Warning: Too Many Zooms

Has anyone seen Zhang Yimou lately?


Scare Out

Director: Zhang Yimou • Writer: Chen Liang, Zhang Yimou

Starring: Jackson Yee, Zhu Yilong, Song Jia, Lei Jiayin

China • 1hr 45mins

Opens Hong Kong February 28 • IIB

Grade: C+


Scare Out | 驚蟄無聲 is not a movie. Like Top Gun, it’s official messaging wrapped up in an “espionage thriller” that lacks the irony and homoerotic beach volleyball that made the former film tolerable. The wretchedly titled (at least in English) Scare Out was produced with and by the blessing of China’s Ministry of State Security and it’s become a solid Lunar New Year hit. Why not? Who doesn’t love a little spycraft for the holidays? But Scare Out is constructed almost entirely of rapid fire zoom shots of identically dressed and haircutted dudes between 28 and 36 in weird quasi-bomber jackets gazing out car windows trying to look like they’re contemplating the heavy issue of betraying their country, their job and themselves. That’s it, and that’s generous. Scare Out has more taxi cabs in it than may actually exist in Shenzhen where it was shot (at least in the shiny new parts).

The action (hahahaha) starts with some kind of security breach that gets the national intelligence services to launch into hunting mode to find the (obviously) white person who’s gotten their grubby little paws on some classified fighter jet specifications. This is allegedly based on a real security breach of a real jet. One sting in particular goes wrong and one of the crew is killed in the line, and it turns out that – clutch your pearls – the traitor is inside the house. Red Sorghum, Ju Dou and Raise the Red Lantern director Zhang Yimou has been replaced with this checked out Under the Light, Article 20 and Olympics ceremony doppelganger, who seems to have other plans he needs to get to. Scare Out is lazy and disconnected.

This guy’s job? No clue

Intelligence services management, led by director Wang (Zhang Yi, Blades of the Guardians) and Zhao Hong (Song Jia), assemble a team of agents to find the mole. The twin agents are Yan Di (Jackson Yee Yangqianxi, Resurrection) and Huang Kai (Zhu Yilong, Dongji Rescue), kinda sorta besties – obviously because they sit beside each other at work. Huang has a young wife who either doesn’t know what he does, or knows too much, but either way is upset he’s always at work. Their primary targets are whittled down to foreign actor and sex kitten (of course) Bai Fan (Yang Mi, The Lychee Road) and her asset, the sketchy scientist Li Nan (Lei Jiayin, A Writer's Odyssey 2, Zhang’s Article 20), who just wants to skip town with his family. Rest assured, there’s a white guy lurking in the shadows (not French, not American, not British… white, but with a solid command of Putonghua) but as the investigation drags on and Yan and Huang run in circles suspicion turns toward each other as well. Like the slew of Southeast Asian Hellhole thrillers of the last few years, there’s a twist, and then another, and another…

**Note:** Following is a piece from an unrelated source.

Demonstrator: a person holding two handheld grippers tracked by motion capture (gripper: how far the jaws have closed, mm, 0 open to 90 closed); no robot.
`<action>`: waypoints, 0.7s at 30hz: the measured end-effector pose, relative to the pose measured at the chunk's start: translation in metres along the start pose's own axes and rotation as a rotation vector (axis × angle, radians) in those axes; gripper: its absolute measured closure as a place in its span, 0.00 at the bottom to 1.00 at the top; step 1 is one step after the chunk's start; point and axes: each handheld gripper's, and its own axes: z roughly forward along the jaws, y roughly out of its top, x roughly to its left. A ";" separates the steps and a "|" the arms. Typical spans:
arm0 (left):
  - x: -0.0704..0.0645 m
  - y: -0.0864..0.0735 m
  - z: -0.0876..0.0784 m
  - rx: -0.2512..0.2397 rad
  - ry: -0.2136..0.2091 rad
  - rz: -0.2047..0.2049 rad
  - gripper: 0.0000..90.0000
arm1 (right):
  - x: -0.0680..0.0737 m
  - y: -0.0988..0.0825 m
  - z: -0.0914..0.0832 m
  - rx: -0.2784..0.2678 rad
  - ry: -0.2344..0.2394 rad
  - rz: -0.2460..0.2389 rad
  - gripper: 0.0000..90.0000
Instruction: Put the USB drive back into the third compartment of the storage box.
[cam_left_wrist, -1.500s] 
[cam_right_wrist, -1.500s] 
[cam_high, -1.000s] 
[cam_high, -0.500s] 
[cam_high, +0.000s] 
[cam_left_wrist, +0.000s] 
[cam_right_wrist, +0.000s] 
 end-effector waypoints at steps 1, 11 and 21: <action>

The truly bizarre part of Scare Out is just how much contempt the machinery of state seems to hold the general public. This is approved media, so it’s true, right? We’re supposed to marvel and ooh and aah over the advanced spyware that supposedly exists in reality, in its super cool capabilities and ultra-high speeds. But all it really suggests is that everyone is a suspect of everything, all the time. The visual trickery – doorcams, lobbycams, dashcams, subway cams, trackable phones – is ostensibly meant to give the film a futuristic, high tech language and aesthetic. All is does is make me paranoid.

Zhang seems to have thrown in the towel, last trying to make a film that said something in 2020 (One Second), and has settled comfortably into the steely grey techno-thriller phase of his career, pumping out green banner diversions and cashing a cheque. Admittely he comes right up to the line in Scare Out by making the traitor a Chinese national working for the system, but he doesn’t cross it. When all is said and done we have no idea why the bad guy broke bad – the endgame of any decent spy thriller. Was it for money? Was it to send a sick child to Switzerland for experimental medical care? Was it because the government abandoned their special ops squad members after a harrowing mission? Was it just to fuck around? Zhang and co-writer Chen Liang float an answer that’s the weakest of tea, and all it really does is make matters worse by copping out in the closing frames. The message is irrelevant when the messenger is so half-baked. Yee and Zhu do what they can with the limp material, but both were far more energetic and engaging for Bi Gan and Guan Hu and Fei Zhenxiang last year. As for Zhang… Surely one of his quilted jacked movies is streaming somewhere.